No habló hasta que estuvo detrás de ella.
– ¿Qué más le dijo sobre mí?
– Solo eso. La entrevista no fue demasiado productiva.
– Entonces debería haberse mantenido al margen, como sabía que yo deseaba.
De pronto, la voz de Dudley bajó el tono, pero se escuchó más cerca.
– ¿Le habló sobre ella?
– ¿Se refiere a la chica de Moorfields?
– Sí, a ella. La que está causando tantos problemas. Angela o como se llamara. Supongo que sabría mucho sobre ella.
– De hecho, no. Ni yo tampoco.
– ¿Debería creérmelo?
No estaba segura de si solo debía escuchar o si aquel comentario iba dirigido a ella. No se dio cuenta hasta que llegaron a la cima desierta. Entonces se giró para mirarlo desde arriba.
– Debería creerlo, si tiene algo de sentido común -dijo ella sin retirarse, aunque su tensa sonrisa estaba a pocos centímetros de su pecho-. No sabía nada de ella cuando fui a verle.
– Hay algunas personas que han averiguado cuánto sentido común tengo. Quizá debería conocerlas.
A Patricia le divertía que no fuese capaz de evitar amenazar de aquella manera, pero al poco, dejó de reírse.

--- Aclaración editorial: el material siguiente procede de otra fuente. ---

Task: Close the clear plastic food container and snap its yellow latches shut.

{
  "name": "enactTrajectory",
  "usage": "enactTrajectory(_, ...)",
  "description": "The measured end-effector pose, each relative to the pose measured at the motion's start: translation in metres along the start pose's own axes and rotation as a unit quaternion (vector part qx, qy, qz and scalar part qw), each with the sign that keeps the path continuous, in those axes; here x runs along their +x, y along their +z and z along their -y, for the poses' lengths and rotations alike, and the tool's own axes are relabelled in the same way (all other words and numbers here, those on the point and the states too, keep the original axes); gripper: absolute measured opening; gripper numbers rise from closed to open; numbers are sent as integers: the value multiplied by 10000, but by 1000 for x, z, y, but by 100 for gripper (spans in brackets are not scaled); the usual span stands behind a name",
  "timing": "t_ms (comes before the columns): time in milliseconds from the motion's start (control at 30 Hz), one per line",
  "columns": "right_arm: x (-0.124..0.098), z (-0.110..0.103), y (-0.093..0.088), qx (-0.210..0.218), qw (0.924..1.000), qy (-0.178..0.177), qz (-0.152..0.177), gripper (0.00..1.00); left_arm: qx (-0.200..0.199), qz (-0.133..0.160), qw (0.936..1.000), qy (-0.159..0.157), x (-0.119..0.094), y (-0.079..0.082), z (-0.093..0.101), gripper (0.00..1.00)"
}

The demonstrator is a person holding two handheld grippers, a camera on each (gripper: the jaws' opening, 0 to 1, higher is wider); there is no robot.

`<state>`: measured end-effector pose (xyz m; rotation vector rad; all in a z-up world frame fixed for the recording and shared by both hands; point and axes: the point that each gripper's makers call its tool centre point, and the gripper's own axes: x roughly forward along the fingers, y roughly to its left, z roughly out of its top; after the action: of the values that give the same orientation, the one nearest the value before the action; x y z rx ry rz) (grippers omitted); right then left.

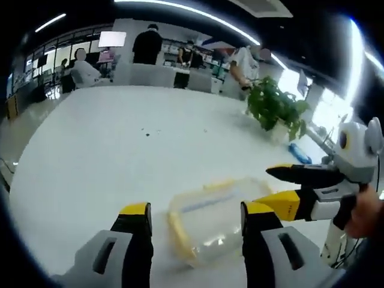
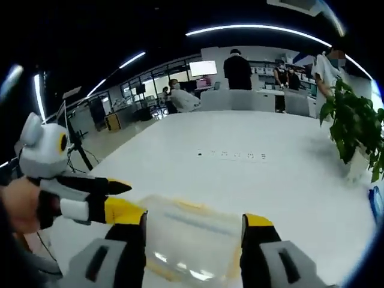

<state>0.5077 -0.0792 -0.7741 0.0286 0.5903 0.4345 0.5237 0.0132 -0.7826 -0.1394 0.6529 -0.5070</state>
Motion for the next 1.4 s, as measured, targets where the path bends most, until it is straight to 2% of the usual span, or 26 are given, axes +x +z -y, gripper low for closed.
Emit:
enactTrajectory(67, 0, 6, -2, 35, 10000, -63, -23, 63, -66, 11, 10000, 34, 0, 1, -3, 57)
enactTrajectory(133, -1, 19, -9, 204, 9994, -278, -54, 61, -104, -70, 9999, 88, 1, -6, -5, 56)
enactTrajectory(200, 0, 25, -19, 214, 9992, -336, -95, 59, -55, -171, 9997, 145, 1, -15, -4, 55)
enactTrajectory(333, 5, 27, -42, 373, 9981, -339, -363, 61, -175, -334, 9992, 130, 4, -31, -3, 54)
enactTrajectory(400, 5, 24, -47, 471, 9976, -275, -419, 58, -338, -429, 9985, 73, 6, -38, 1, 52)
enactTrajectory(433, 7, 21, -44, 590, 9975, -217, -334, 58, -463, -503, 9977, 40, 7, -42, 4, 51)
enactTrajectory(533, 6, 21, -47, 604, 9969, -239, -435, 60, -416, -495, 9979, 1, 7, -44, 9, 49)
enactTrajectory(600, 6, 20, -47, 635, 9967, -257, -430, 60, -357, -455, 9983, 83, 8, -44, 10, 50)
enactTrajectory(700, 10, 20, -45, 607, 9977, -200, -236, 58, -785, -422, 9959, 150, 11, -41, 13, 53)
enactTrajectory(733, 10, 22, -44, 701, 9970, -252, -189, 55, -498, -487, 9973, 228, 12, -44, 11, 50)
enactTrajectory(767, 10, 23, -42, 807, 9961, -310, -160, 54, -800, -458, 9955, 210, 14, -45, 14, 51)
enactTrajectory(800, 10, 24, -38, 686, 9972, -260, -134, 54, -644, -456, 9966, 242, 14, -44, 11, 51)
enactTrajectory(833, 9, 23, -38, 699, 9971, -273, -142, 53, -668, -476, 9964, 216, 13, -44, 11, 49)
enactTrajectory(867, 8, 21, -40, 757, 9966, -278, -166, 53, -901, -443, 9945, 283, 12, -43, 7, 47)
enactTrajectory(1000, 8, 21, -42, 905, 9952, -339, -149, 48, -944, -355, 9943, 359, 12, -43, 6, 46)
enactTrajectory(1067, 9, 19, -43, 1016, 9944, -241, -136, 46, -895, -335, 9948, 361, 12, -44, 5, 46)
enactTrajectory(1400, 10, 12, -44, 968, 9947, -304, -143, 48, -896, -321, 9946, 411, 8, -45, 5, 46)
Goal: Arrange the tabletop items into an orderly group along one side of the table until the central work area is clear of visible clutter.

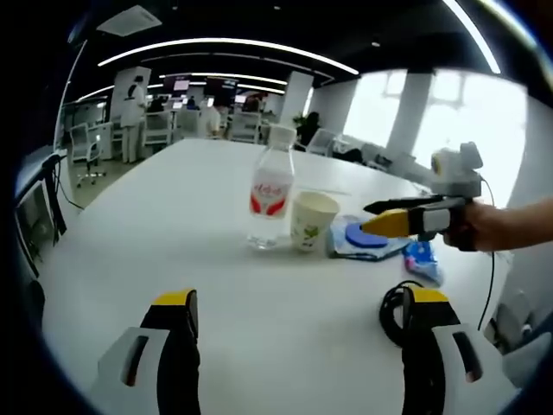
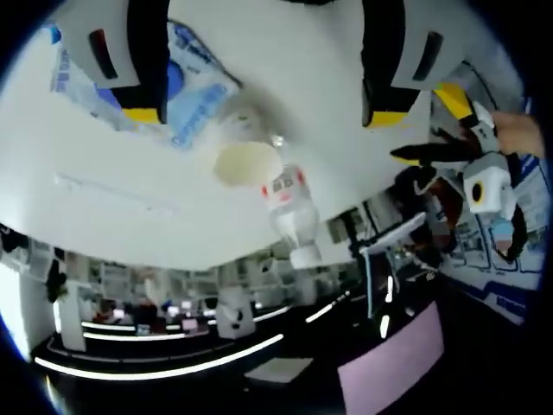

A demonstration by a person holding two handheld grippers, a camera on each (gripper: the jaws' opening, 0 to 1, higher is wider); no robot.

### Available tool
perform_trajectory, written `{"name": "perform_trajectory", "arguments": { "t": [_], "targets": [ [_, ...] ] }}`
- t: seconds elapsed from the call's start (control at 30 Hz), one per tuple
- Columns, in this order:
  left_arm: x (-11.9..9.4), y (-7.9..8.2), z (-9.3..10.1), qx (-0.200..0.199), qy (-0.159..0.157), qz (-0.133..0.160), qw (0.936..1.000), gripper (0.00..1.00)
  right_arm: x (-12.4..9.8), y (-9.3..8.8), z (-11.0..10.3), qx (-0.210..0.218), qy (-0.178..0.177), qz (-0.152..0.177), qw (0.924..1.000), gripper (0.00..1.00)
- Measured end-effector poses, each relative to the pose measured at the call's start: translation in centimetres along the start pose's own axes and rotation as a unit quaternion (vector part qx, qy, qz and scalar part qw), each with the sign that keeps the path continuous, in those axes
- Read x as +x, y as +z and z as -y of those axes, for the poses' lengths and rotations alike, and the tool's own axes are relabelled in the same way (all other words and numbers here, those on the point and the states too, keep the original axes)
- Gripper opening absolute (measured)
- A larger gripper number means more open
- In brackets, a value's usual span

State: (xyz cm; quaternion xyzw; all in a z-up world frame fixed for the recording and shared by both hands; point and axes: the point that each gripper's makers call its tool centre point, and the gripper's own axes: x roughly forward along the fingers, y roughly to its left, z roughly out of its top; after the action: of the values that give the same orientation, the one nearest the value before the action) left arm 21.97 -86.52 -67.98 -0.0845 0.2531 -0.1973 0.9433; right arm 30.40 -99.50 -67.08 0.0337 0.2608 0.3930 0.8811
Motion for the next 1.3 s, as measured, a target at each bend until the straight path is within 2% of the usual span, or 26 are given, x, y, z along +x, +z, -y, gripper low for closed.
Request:
{"name": "perform_trajectory", "arguments": {
  "t": [0.1,0.27,0.43,0.63,0.8,0.97,1.3],
  "targets": [
    [0.0,0.1,0.4,0.006,-0.007,-0.002,1.0000,1.00,-1.6,-0.4,0.0,-0.023,-0.002,-0.003,0.9997,0.96],
    [0.1,0.5,1.4,0.013,-0.015,0.000,0.9998,0.99,-3.9,-0.5,0.4,-0.012,0.001,0.011,0.9999,0.96],
    [-0.4,2.8,3.0,0.007,-0.041,0.045,0.9981,1.00,-6.6,-0.5,0.0,-0.008,0.008,0.029,0.9995,0.96],
    [-0.9,3.7,4.0,0.016,-0.056,0.055,0.9968,1.00,-10.1,-1.7,-0.1,0.001,0.021,0.036,0.9991,0.97],
    [-0.8,3.1,4.9,0.023,-0.057,0.042,0.9972,1.00,-12.3,-2.8,0.9,0.019,0.006,0.040,0.9990,0.97],
    [-0.6,2.8,5.5,0.024,-0.060,0.034,0.9973,0.98,-14.1,-3.0,2.2,0.038,-0.013,0.053,0.9978,0.97],
    [0.0,3.5,6.7,0.038,-0.069,0.027,0.9965,0.95,-15.9,-3.1,3.4,0.047,-0.028,0.063,0.9965,0.96]
  ]
}}
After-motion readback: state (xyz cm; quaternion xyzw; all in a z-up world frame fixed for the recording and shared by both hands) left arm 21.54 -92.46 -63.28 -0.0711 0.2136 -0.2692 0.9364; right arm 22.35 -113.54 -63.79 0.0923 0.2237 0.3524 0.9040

– Por lo que más quiera, dígame a quién más puedo entrevistar -dijo-. También almorcé con Eamonn Moore.
– ¿Cómo consiguió ponerse en contacto con él? Lo invité a la lectura de mi historia, pero no acudió.
– Me pidió que le presentara sus disculpas. Tenía un compromiso familiar. No dejó de enseñarme fotografías de sus hijas pequeñas.
– Debería haber averiguado dónde vive en vez de enviarle la invitación a la oficina. Seguro que se lo contó a su jefe y le llamaron la atención.
– ¿Por qué iban a hacerlo?
– No le tendrán mucho más aprecio a la imaginación que en el lugar donde yo trabajo. Ya sabe por qué, ¿no? Porque eso les hace sentir inferiores. Seguro.
Aunque lo único que hizo Patricia fue levantar una ceja, fue suficiente para provocarlo.
– ¿A quién cree, a Eamonn o a mí?
– A quien diga la verdad.
Ni siquiera estaba segura de a qué se refería, pero aquello le permitió añadir:
– No me importaría saber cuál de los dos dice la verdad de un asunto.
– Yo -dijo Dudley, mirándola como si pudiera resolver por la fuerza cualquier conflicto que ella pudiese tener en su mente-. ¿Qué asunto?
– Probablemente, ni lo recuerde. Solo era una anécdota desagradable sobre un perro.
Dejó la mirada perdida, como si intentara encontrar la expresión adecuada.
– ¿Qué le contó?
– Que le provocó pesadillas con aquello.
Dudley levantó la parte izquierda de la boca intentando sonreír.
– Espero que así fuera.
– La historia no fue así, ¿verdad?
– ¿Por qué no iba a serlo?
– No querrá que piense que no se inventa sus historias, ¿no?
Su boca seguía buscando la forma de extender la mitad de la expresión.